After 44 days, Kendric Cromer, the world’s first sickle cell patient to start commercially licensed gene therapy, was finally discharged from the hospital last Wednesday.
One study estimates that approximately 100,000 people in the United States suffer from sickle cell disease, with Black people making up a large percentage of those affected.
The 12-year-old Washington native can now picture a normal life. The staff of Children’s National Hospital lined the hallway, cheering and waving noisemakers as they celebrated his exit.
The Saturday night before leaving the hospital, he accomplished something that would have previously caused him pain and discomfort—dancing with his mother.
He told the New York Times, “I thought I would have sickle cell for the rest of my life.”
When his parents, Keith Cromer, a federal law enforcement officer, and Deborah Cromer, a realtor, learned during pregnancy that their unborn child would have a one in four chance of inheriting the mutated gene from each parent and developing sickle cell disease, they took a chance and chose not to abort the child.
Nonetheless, their son’s illness has been traumatic for the family, beginning with his first crisis at the age of three, when sickled blood cells became lodged in his legs and feet, leaving him in such much misery that Deborah was unable to touch him. This was the first of many hospital visits they would have.
Cromer’s pain crises, which could be triggered by anything from a short game of volleyball or basketball to a swim in a pool, grew so severe that he sometimes required five days to a week of hospital therapy to manage his agony. He had his parents’ unwavering support through it all.
Eventually, the condition began to cause serious damage. He suffered avascular necrosis in his hips, which is the destruction of bone caused by a lack of blood supply. The illness extended to his back and shoulders, requiring him to take massive doses of gabapentin, a nerve pain medication.

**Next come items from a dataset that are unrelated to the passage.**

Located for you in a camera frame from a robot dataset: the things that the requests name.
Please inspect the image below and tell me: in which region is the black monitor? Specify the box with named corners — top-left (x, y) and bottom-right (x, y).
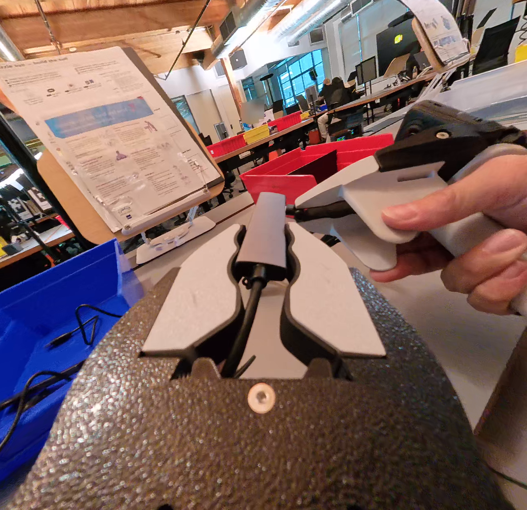
top-left (375, 24), bottom-right (421, 67)

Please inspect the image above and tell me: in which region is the grey usb hub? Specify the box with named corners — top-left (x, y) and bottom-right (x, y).
top-left (235, 192), bottom-right (288, 283)

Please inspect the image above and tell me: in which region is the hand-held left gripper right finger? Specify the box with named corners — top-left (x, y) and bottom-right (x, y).
top-left (281, 222), bottom-right (388, 359)

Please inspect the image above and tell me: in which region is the black hub cable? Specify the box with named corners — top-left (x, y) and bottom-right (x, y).
top-left (220, 263), bottom-right (269, 380)

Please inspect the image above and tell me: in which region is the person's right hand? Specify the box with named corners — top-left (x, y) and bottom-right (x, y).
top-left (370, 154), bottom-right (527, 318)

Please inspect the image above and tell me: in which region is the grey desk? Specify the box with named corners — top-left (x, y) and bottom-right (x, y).
top-left (124, 191), bottom-right (527, 436)

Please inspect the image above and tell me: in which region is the blue plastic bin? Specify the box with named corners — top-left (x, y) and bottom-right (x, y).
top-left (0, 238), bottom-right (145, 483)

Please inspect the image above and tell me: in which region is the document stand with sheets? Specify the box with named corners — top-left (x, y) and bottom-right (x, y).
top-left (0, 46), bottom-right (226, 266)
top-left (372, 0), bottom-right (473, 73)

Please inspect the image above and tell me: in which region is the yellow storage bin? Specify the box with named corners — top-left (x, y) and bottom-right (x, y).
top-left (243, 124), bottom-right (271, 145)

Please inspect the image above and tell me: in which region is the red plastic bin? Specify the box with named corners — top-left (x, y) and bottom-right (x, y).
top-left (240, 133), bottom-right (395, 207)

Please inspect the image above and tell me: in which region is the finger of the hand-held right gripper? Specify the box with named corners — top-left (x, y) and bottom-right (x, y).
top-left (294, 155), bottom-right (448, 210)
top-left (329, 188), bottom-right (413, 272)

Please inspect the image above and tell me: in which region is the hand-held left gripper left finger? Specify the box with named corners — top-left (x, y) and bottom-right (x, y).
top-left (140, 224), bottom-right (246, 356)

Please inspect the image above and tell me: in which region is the thin black cable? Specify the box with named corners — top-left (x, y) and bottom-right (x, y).
top-left (46, 303), bottom-right (123, 349)

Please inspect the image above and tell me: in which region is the red storage bin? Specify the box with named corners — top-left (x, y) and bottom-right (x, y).
top-left (268, 110), bottom-right (304, 133)
top-left (206, 133), bottom-right (248, 157)

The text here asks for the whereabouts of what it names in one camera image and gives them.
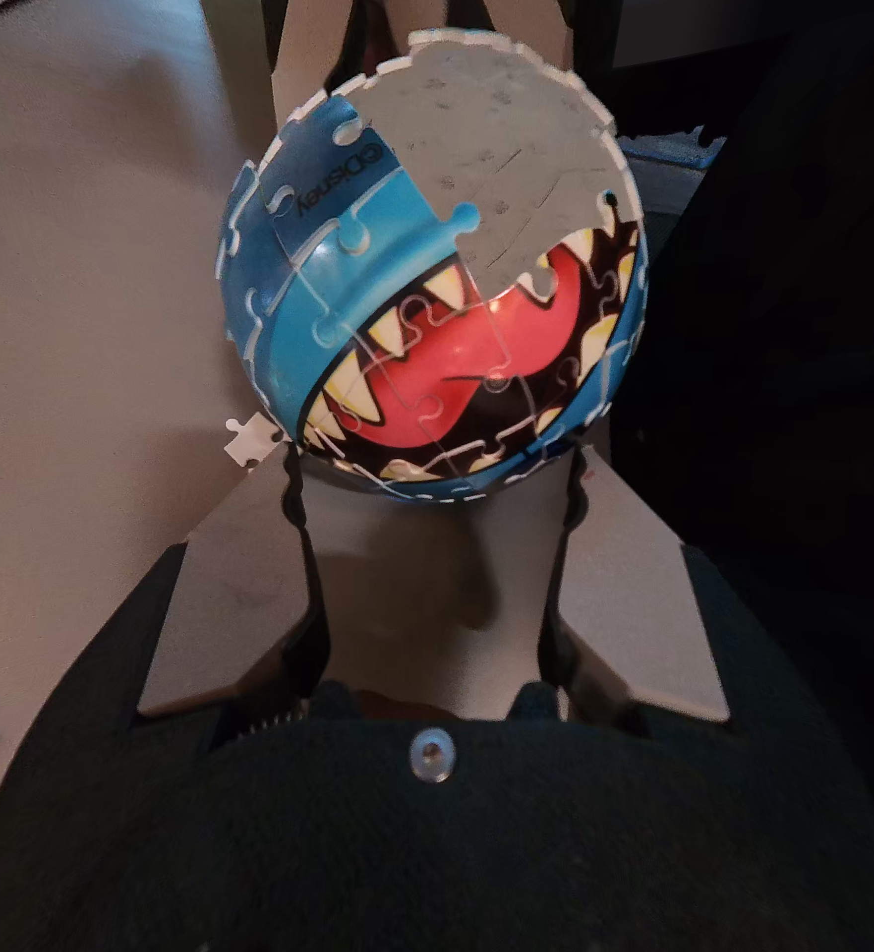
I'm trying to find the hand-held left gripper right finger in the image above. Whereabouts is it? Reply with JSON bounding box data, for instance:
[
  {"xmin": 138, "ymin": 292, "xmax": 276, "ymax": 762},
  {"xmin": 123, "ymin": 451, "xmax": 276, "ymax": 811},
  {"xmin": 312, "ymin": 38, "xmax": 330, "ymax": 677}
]
[{"xmin": 539, "ymin": 445, "xmax": 729, "ymax": 721}]

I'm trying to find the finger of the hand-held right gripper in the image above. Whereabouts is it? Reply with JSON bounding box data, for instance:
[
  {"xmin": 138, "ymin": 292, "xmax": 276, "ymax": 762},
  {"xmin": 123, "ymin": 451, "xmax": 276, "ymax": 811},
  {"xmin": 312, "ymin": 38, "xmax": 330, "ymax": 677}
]
[
  {"xmin": 268, "ymin": 0, "xmax": 378, "ymax": 159},
  {"xmin": 481, "ymin": 0, "xmax": 578, "ymax": 75}
]

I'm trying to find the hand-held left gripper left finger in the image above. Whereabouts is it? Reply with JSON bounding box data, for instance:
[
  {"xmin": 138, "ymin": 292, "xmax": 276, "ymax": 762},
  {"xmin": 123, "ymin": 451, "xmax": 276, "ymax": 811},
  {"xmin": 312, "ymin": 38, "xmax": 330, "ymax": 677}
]
[{"xmin": 138, "ymin": 446, "xmax": 332, "ymax": 718}]

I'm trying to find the white puzzle piece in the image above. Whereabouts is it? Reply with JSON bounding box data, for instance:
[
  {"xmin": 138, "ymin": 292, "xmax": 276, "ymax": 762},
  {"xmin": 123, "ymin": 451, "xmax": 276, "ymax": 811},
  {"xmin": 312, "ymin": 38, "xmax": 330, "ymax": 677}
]
[{"xmin": 223, "ymin": 413, "xmax": 289, "ymax": 471}]

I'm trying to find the blue puzzle ball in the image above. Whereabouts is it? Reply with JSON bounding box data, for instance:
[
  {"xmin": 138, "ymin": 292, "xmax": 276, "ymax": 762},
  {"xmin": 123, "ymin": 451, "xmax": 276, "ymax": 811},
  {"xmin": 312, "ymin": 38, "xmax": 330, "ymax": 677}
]
[{"xmin": 216, "ymin": 26, "xmax": 649, "ymax": 508}]

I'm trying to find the person's dark clothing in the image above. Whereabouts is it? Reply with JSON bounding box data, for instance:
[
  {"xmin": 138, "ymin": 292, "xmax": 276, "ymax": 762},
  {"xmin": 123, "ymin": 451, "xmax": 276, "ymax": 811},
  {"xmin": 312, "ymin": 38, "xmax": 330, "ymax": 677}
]
[{"xmin": 572, "ymin": 0, "xmax": 874, "ymax": 893}]

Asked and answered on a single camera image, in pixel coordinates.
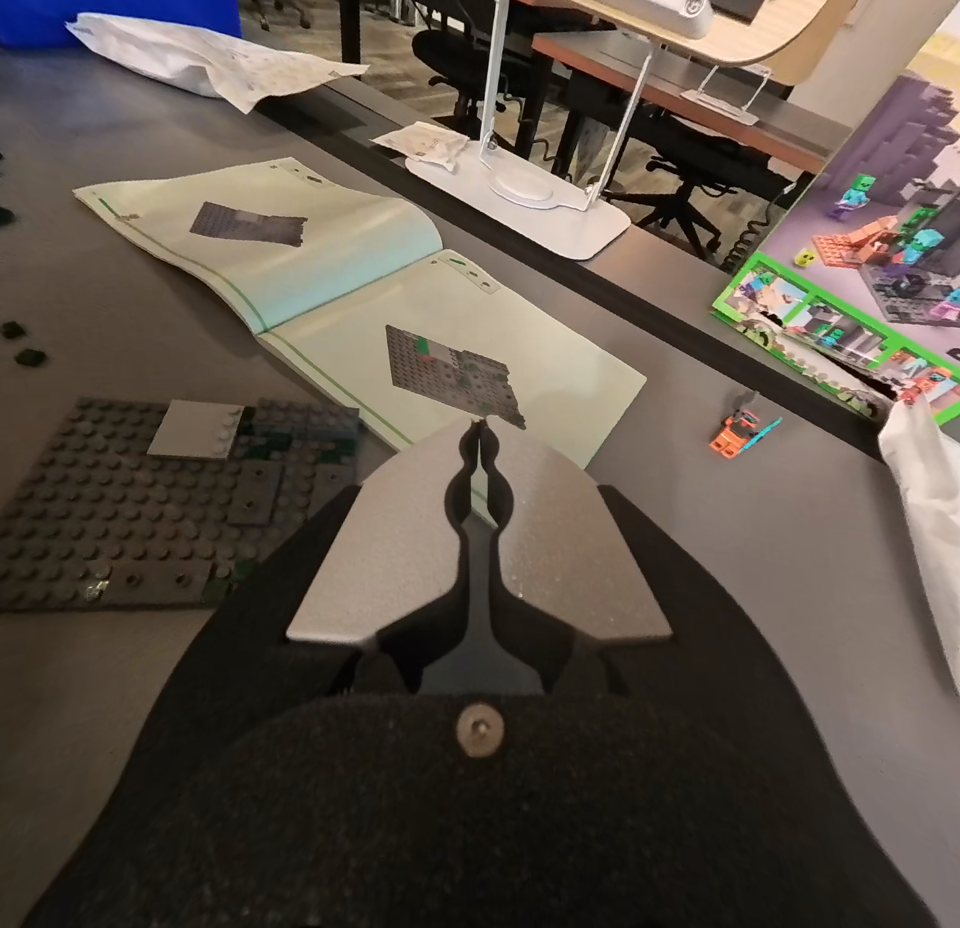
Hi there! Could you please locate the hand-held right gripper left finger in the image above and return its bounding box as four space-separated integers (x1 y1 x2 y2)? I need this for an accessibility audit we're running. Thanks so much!
286 420 483 692

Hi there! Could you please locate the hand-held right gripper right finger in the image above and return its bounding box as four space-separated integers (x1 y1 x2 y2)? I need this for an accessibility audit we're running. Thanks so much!
484 420 674 692

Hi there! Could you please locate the dark grey studded baseplate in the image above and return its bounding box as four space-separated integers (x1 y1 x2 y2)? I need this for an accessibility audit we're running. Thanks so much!
0 397 369 612

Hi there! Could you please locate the blue plastic bin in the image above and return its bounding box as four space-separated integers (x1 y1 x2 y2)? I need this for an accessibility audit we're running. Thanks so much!
0 0 243 50

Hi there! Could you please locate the grey desk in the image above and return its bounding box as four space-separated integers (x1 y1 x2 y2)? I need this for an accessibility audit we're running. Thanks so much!
0 31 960 928

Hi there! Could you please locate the white desk lamp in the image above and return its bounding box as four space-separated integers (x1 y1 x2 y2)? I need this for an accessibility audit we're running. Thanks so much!
405 0 714 261

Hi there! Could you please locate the orange toy figure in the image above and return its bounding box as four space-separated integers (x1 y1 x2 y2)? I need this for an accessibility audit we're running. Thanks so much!
708 391 783 460

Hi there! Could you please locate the light grey square tile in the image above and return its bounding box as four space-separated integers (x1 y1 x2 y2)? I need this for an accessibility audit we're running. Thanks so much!
146 400 247 460

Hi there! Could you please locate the open instruction booklet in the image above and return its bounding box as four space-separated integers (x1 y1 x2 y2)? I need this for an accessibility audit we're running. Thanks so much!
72 157 648 527

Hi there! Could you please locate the plain white bag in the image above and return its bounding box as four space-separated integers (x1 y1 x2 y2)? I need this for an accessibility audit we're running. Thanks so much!
877 399 960 696

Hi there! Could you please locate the small clear plastic bag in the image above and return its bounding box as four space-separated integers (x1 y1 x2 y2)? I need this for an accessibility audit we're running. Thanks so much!
371 121 472 173

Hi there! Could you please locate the white laptop stand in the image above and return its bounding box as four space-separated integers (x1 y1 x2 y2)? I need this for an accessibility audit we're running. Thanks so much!
678 65 774 126

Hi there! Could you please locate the toy set cardboard box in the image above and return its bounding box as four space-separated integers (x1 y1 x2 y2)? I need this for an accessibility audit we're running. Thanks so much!
711 0 960 445

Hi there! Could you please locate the white printed paper bag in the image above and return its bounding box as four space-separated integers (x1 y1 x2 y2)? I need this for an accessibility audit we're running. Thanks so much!
66 13 370 115

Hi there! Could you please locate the light wooden curved board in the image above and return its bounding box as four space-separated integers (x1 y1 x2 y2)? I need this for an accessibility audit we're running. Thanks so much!
705 0 879 68

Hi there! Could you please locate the black coiled cable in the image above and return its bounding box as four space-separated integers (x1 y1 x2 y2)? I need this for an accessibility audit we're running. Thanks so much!
721 181 796 273

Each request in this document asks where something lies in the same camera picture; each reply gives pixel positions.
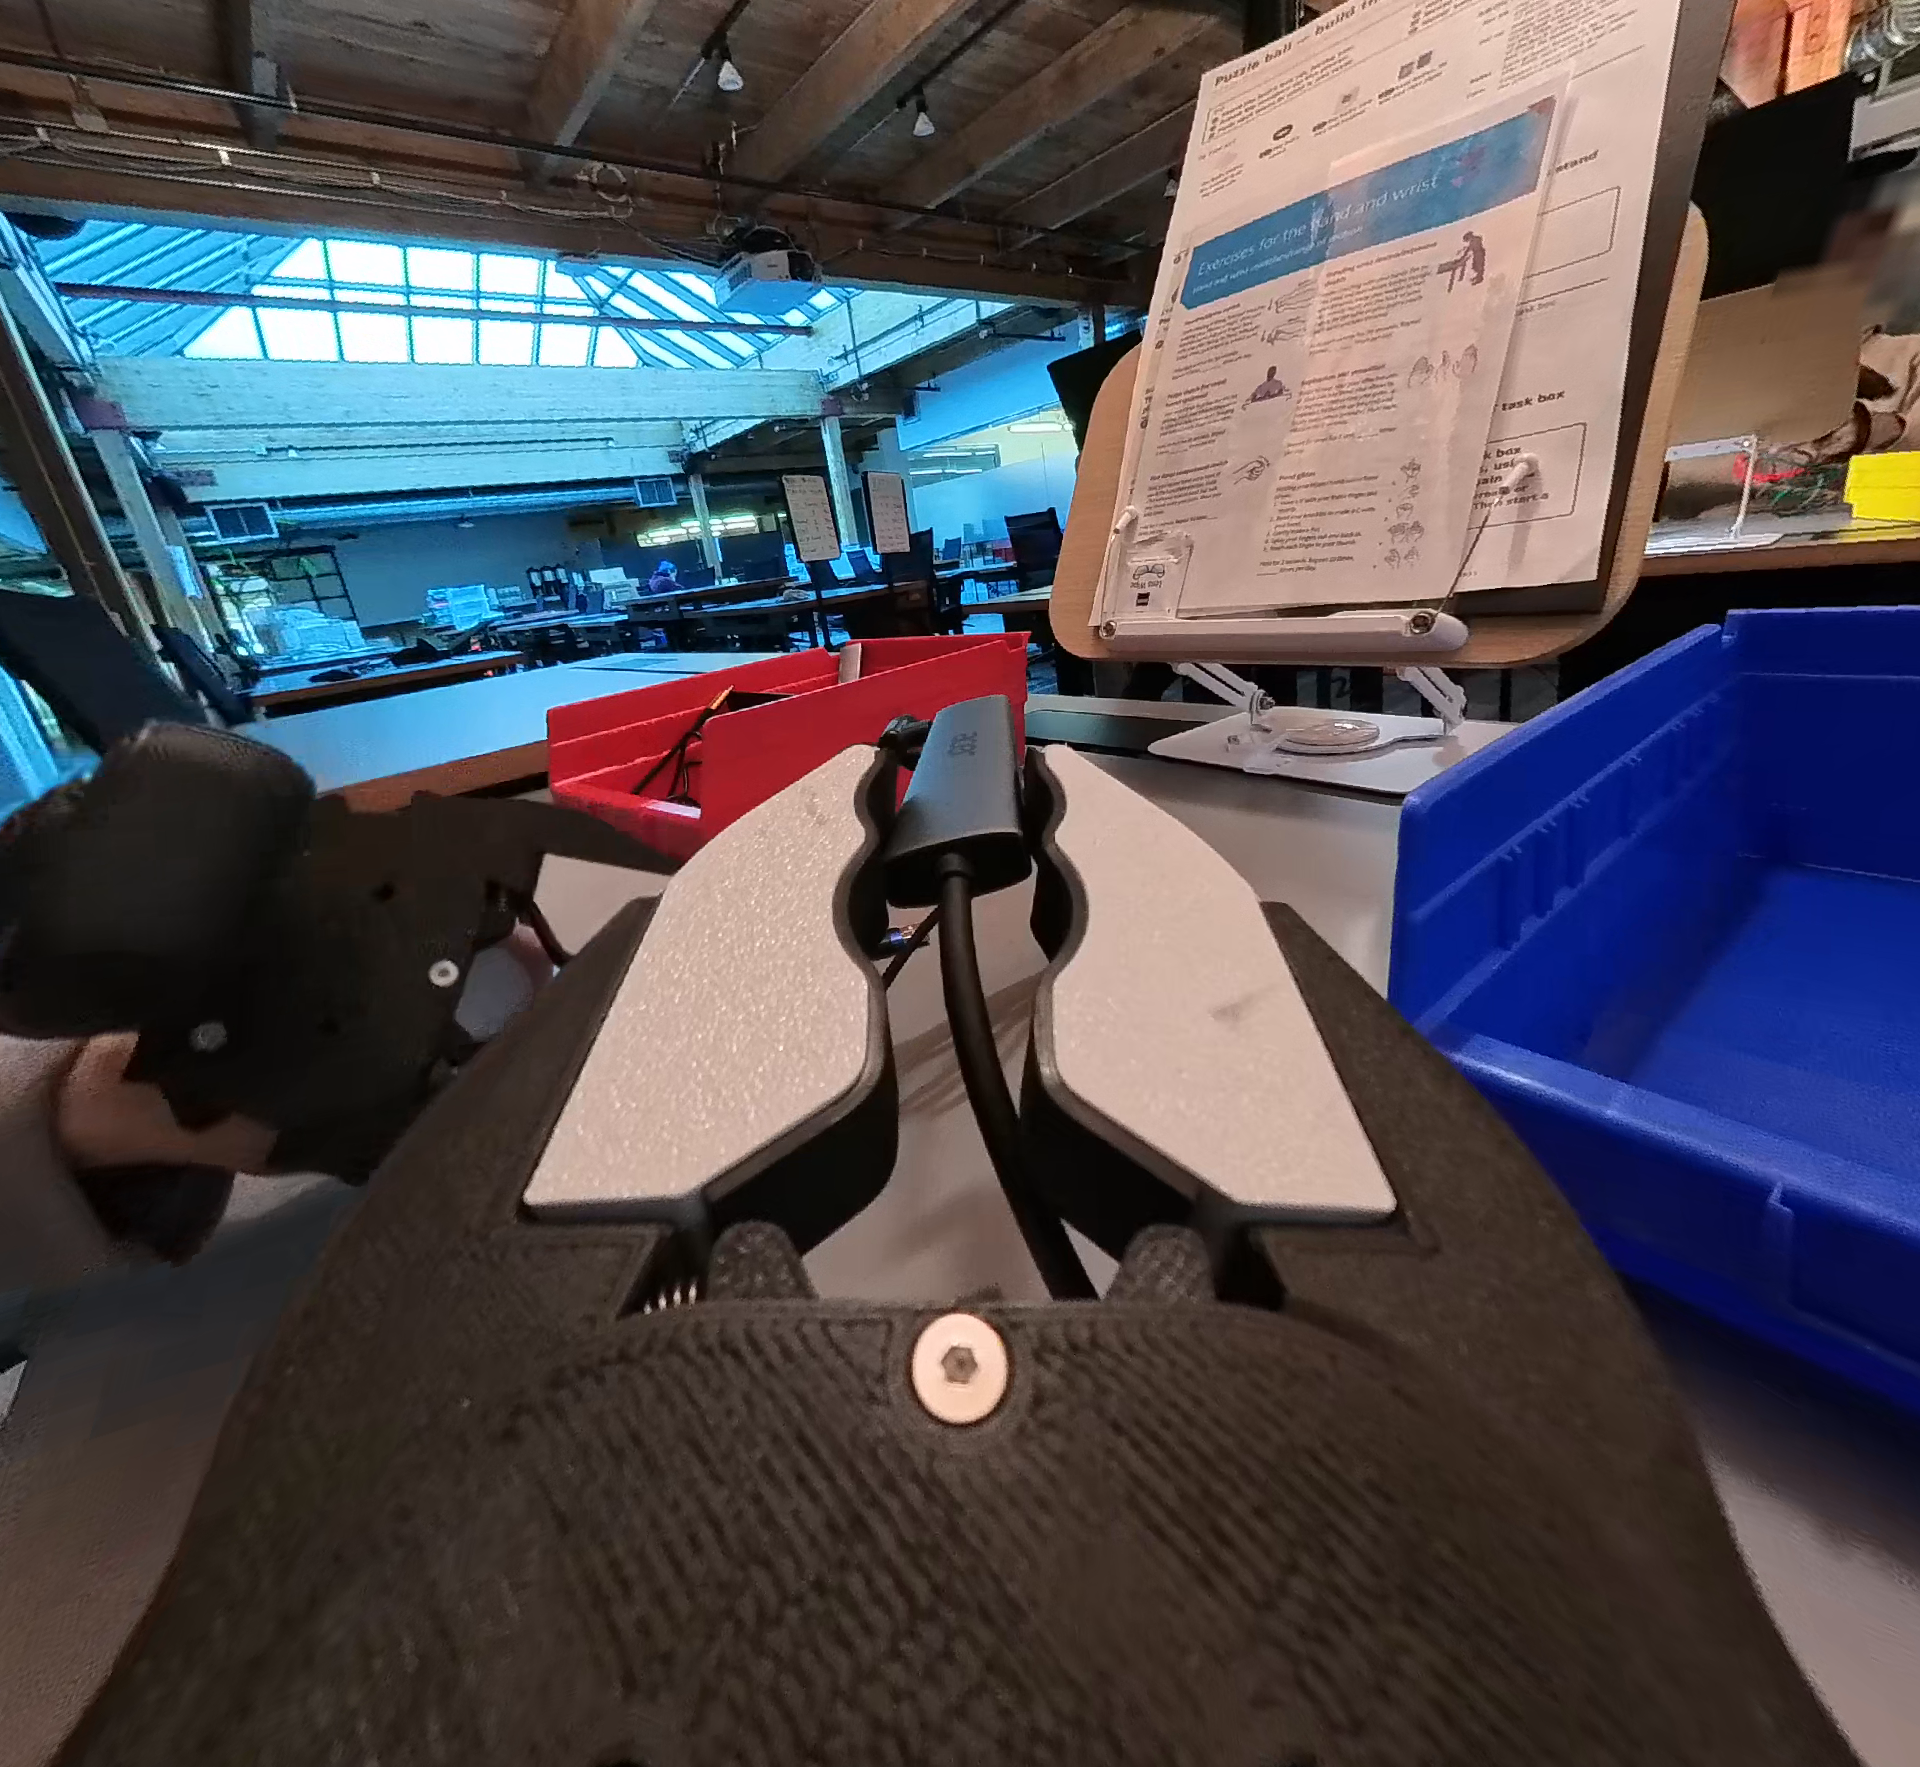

Fearing that playing with other children may hurt him, he soon distanced himself from his friends and spent more time watching anime or building Lego structures on his iPad.
In 2023, the Food and Drug Administration gave two organizations, Bluebird Bio and Vertex Pharmaceuticals, permission to sell gene therapy to people with sickle cell disease. Bluebird’s procedure costs $3.1 million while that of Vertex is $2.2 million.
Kendric’s parents were grateful for the opportunity and a potential treatment to their son’s suffering, and they were relieved when their insurance covered the treatment.
Some patients were interested in the highly costly treatment but Kendric was fortunate enough to go first, which ultimately depended on who was sickest and whose insurance paid. Every year, Children’s National can only take on roughly ten gene therapy patients.
Deborah previously told the outlet, “We always prayed this day would come,” adding, “We’re nervous reading through the consents and what he will have to go through.”
The youngster and his family endured a great deal of suffering despite their efforts to prepare for the potentially life-threatening procedure.
Kendric’s procedure began in May, with physicians extracting his bone marrow stem cells. Doctors sent his cells to a facility in New Jersey, where new, healthy hemoglobin genes were added to the cells. After a few months, his cells were returned. On September 3, Kendric was admitted to Children’s National for the last round of his treatment.
He began receiving intensive chemotherapy two days later to cleanse his bone marrow and create space for the repopulation of the treated cells. The medical staff estimated that he would need to stay in the hospital for around a month after his doctors reinfused the treated stem cells into his body.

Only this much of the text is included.